Here are the foreboding signs they see in store:
- Stagnation, says Henry Blodget at Business Insider. "The message here is the usual one: After big bubbles, recovery takes time. Hopefully, our own recovery clock really started in 2000, so that we're 9 years in instead of 2 years in. But either way, history suggests we have may have several sideways years to go."
- No Jobs, says Annys Shin at the Washington Post. "Think of thousands of idled factories, acres of empty strip malls and ports packed with unsold automobiles, not to mention millions of workers who lost jobs as business scaled back production to keep up with falling demand."
- Another Bubble, says Colin Barr at Fortune. "What's more, this year has brought an 80% surge in emerging market stocks, while the dollar has posted a 10% decline since March. A declining dollar and surging emerging markets were the hallmarks of the credit-fueled bull run earlier this decade."

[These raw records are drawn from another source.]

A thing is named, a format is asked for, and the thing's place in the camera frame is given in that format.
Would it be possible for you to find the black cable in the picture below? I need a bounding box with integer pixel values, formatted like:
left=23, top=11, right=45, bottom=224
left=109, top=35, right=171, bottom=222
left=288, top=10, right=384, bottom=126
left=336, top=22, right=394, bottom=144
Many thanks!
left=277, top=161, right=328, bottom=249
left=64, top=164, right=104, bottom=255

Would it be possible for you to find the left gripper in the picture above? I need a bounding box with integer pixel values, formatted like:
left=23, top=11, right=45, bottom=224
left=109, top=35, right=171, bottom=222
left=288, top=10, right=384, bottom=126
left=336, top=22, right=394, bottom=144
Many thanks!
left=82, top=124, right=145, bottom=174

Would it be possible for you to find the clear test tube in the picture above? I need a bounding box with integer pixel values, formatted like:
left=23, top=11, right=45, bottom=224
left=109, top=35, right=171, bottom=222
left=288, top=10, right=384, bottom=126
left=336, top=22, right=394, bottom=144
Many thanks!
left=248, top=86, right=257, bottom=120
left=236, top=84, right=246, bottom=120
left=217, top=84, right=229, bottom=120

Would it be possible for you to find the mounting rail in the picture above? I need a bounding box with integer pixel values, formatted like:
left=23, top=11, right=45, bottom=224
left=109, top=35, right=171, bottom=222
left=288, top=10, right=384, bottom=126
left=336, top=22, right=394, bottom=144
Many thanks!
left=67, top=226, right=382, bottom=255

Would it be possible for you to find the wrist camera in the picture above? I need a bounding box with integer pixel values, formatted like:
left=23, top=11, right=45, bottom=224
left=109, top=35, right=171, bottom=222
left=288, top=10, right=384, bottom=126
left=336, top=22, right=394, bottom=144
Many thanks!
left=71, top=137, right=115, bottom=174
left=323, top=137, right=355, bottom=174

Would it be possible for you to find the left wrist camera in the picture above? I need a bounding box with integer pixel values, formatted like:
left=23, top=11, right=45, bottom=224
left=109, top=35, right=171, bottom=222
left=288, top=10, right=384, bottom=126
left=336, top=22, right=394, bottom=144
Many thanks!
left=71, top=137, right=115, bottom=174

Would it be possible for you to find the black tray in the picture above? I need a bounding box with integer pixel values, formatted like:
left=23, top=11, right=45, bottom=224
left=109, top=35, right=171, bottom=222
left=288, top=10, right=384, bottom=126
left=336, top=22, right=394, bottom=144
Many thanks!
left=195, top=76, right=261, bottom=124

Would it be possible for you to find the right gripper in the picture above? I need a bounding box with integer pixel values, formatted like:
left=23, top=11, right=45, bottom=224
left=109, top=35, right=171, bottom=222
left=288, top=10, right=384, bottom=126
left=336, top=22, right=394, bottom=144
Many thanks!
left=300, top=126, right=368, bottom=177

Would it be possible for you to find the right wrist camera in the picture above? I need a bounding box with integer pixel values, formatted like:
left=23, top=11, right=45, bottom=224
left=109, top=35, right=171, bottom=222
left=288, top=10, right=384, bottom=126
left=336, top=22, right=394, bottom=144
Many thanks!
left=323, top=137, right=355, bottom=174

- Sluggish Consumers, says Phil Izzo in the Wall Street Journal. "Indeed any hope for recovery is going to have to come on the back of moderate increases in consumer spending...And that's going to be a tall order."
- Toxic Assets, says Douglas A. McIntyre at 24/7 Wall Street. "There are some important voices that say the legacy problem of bank balance sheet assets have not receded and that a number of banks, especially in the middle tier of the industry, may be severely crippled by 'toxic assets'."